At the massage parlor, Dodge meets up with Puffy, who is immediately shot by Matajano's men. Gibson, who hired a private investigator to get him information on Dodge, also arrives and participates in the gunfight. Piper and Dodge escape on special Ducati motorcycles left by Puffy; Gibson is reprimanded for not leaving the case to the attorney general. Not knowing the location of the disc, Piper and Dodge get desperate. Dodge notices a clue on his bike that lead them to the Georgia Dome and the disc, with Cora's help. The marshal (revealed to be working for Matajano to get the disc before the attorney general), Gibson, Dodge and Piper all end up in a gunfight. Piper and Dodge again escape with Cora's help, telling the attorney general they will hand off the disc at the top of Stone Mountain.

Dodge and Piper lead Matajano's men on a chase up the mountain which results in Piper killing them; he meets up with Dodge and they ride a skycar up the mountain. The marshal, presumed dead in the gunfight, stops the car and demands the disc. Piper eventually throws him from the car and they hand the disc off to the attorney general, who exonerates them both and gets Piper his job back in New York.

==Cast==

- Laurence Fishburne as Charles Piper
- Stephen Baldwin as Luke Dodge
- Salma Hayek as Cora
- Will Patton as Detective Matthew 'Gib' Gibson
- Robert John Burke as U.S. Marshal Pat Schiller
- Robert Hooks as Lieutenant Henry Clark
- Victor Rivers as Rico Santiago
- David Dukes as District Attorney Chris Paine
- Ken Jenkins as Warden Nichols
- Michael Nader as Frank Mantajano
- Brittney Powell as Cindy Henderson / Faith
- Steve Carlisle as Herb Foster
- Brett Rice as Officer Thornhill
- Anderson Martin as Officer Kevin
- Gary Yates as Sergeant Bailey
- J. Don Ferguson as Chairman
- Kathy Payne as Margaret Parks
- Robert Apisa as Jose Marti
- Jon Huffman as Milliner
- Bob Hannah as Mason
- Angela Elayne Gibbs as Jocelyn
- Michael Cary Hooks as Vonte
- Joe Torry as Bo Grant
- Bill Bellamy as Ray
- Taurean Blacque as Les
- K. Addison Young as 'Puffy'
- Libby Whittemore as Sandra
- David Dwyer as Sergeant Leonard
- RuPaul as himself
- Kenny Endoso as Manny, Mantajano Thug (uncredited)
- Jay Amor as Mantajano Thug (uncredited)
- Henry Kingi Jr. as Mantajano Thug (uncredited)
- Baby Norman as Exotic Dancer (uncredited)

==Soundtrack==

A soundtrack consisting of mostly hip hop and R&B music was released on July 15, 1996, by Arista Records and Rowdy Records.
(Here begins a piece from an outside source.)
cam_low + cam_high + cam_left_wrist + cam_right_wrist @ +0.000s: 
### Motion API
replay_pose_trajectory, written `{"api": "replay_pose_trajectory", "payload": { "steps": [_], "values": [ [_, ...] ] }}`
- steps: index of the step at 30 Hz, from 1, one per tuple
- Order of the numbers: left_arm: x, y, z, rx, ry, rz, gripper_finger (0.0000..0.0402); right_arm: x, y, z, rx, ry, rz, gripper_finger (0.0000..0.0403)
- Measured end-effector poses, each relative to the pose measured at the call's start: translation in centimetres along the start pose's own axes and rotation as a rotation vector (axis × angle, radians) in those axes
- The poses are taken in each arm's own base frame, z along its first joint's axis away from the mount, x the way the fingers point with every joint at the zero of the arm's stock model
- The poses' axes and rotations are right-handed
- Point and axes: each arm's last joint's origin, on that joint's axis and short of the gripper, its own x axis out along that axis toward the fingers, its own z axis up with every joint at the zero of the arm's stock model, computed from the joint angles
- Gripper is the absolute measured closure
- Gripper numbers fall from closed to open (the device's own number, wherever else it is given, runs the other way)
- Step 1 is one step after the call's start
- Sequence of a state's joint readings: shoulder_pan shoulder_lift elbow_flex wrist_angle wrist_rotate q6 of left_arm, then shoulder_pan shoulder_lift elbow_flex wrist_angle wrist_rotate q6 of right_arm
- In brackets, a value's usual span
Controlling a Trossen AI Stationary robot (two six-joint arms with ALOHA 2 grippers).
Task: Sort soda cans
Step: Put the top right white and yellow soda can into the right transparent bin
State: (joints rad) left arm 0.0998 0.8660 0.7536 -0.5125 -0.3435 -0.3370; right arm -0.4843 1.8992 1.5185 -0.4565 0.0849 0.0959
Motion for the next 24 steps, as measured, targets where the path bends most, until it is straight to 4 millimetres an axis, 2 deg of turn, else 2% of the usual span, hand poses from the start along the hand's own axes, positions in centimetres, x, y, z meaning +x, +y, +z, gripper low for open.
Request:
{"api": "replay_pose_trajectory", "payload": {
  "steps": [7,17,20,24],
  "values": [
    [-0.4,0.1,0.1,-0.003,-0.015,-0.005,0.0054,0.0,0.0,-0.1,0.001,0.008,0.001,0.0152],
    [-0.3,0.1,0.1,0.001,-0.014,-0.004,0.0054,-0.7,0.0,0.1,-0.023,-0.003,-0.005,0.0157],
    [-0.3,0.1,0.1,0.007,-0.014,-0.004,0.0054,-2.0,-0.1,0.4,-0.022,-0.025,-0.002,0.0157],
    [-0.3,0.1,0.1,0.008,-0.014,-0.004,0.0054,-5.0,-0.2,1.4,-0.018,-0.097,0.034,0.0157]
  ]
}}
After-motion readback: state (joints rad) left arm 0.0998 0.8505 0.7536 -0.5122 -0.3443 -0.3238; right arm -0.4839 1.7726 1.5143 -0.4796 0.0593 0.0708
It peaked at #60 on the Top R&B/Hip-Hop Albums.

==Reception==
===Critical response===
Fled was widely panned by critics. It holds an 18% rating on review aggregation website Rotten Tomatoes based on 33 reviews, with an average score of 4.36/10.
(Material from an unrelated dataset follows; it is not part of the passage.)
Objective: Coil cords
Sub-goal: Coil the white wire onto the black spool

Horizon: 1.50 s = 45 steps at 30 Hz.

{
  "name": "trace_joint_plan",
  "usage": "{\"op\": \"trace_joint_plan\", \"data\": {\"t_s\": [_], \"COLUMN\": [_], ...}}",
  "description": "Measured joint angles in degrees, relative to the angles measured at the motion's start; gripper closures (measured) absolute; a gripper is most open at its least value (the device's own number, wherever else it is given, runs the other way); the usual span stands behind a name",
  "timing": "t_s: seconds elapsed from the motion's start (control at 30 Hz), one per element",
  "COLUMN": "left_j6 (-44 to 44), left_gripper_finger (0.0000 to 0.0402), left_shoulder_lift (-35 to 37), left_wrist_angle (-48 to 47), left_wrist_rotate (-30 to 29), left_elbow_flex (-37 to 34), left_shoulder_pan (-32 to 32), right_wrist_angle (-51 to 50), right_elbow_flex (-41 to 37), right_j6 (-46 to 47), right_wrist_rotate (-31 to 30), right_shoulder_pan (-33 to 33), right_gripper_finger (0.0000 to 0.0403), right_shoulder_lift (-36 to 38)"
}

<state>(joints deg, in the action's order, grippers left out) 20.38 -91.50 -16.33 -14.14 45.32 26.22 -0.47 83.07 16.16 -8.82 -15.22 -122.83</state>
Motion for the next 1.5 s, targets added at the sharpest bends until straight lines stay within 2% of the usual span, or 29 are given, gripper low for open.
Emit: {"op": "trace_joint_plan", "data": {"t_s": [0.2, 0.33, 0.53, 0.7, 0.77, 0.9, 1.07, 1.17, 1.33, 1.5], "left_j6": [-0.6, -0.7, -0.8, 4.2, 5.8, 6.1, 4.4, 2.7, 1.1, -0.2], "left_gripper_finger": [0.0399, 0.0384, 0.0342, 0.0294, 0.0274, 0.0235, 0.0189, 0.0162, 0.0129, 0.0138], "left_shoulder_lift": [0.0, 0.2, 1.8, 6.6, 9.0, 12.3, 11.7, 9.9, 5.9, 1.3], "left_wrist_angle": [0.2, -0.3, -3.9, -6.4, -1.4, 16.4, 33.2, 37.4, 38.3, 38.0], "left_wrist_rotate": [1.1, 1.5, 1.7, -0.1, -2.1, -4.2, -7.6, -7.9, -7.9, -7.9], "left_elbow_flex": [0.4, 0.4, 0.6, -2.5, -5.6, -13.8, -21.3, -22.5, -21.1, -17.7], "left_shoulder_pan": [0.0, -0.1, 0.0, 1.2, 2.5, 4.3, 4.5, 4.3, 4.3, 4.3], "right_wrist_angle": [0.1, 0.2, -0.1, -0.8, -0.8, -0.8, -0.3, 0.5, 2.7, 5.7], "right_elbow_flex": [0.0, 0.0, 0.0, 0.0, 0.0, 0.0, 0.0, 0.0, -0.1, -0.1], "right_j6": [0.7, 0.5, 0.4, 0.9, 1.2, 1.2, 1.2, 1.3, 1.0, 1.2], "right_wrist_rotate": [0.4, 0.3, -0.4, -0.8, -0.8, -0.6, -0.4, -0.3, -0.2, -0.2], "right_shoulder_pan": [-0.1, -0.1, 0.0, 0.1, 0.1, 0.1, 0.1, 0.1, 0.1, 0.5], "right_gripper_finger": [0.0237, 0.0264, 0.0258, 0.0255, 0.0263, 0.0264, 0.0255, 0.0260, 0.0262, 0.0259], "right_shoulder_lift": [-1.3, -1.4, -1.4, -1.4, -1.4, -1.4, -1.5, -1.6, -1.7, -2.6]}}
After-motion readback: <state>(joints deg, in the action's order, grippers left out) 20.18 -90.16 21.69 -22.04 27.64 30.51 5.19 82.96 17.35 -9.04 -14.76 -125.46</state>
Audiences polled by CinemaScore gave the film an average grade of "B+" on an A+ to F scale.

"Stephen 'After Alec but better than Billy' Baldwin is one of two convicts on the run," wrote OK!. "Laurence The Matrix Fishburne is the other. Saucy Salma Hayek and Will Armageddon Patton are in there too. So now you don't have to actually watch it."

===Box office===
The film opened at No. 6 at the North American box office with $5.4 million. In total it made $17.2 million in the domestic market and didn't get a worldwide release, failing to recover its $25 million budget during its theatrical run.